_Activity:_ Starting with the first line and ending with the last, transcribe the data exactly.

Provided material Start Marker

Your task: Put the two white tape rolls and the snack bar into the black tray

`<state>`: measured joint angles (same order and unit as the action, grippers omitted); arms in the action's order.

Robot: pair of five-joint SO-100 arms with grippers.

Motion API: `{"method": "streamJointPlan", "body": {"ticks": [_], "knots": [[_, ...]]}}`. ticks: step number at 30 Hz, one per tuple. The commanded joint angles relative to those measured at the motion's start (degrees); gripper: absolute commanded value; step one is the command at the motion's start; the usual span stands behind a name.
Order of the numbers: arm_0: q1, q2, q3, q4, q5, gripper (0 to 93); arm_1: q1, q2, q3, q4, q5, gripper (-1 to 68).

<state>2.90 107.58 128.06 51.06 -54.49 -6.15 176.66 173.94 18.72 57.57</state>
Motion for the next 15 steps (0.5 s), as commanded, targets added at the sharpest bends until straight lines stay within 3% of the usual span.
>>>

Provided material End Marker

_Answer to this task:_
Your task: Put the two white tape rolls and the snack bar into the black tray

`<state>`: measured joint angles (same order and unit as the action, grippers omitted); arms in the action's order.

Robot: pair of five-joint SO-100 arms with grippers.

Motion API: `{"method": "streamJointPlan", "body": {"ticks": [_], "knots": [[_, ...]]}}`. ticks: step number at 30 Hz, one per tuple. The commanded joint angles relative to those measured at the motion's start (degrees); gripper: absolute commanded value; step one is the command at the motion's start; the usual span stands behind a name.
Order of the numbers: arm_0: q1, q2, q3, q4, q5, gripper (0 to 93); arm_1: q1, q2, q3, q4, q5, gripper (-1 to 68).

<state>2.90 107.58 128.06 51.06 -54.49 -6.15 176.66 173.94 18.72 57.57</state>
Motion for the next 15 steps (0.5 s), as commanded, targets added at the sharpest bends until straight lines stay within 3% of the usual span.
>>>

There is nothing else to add to the answer.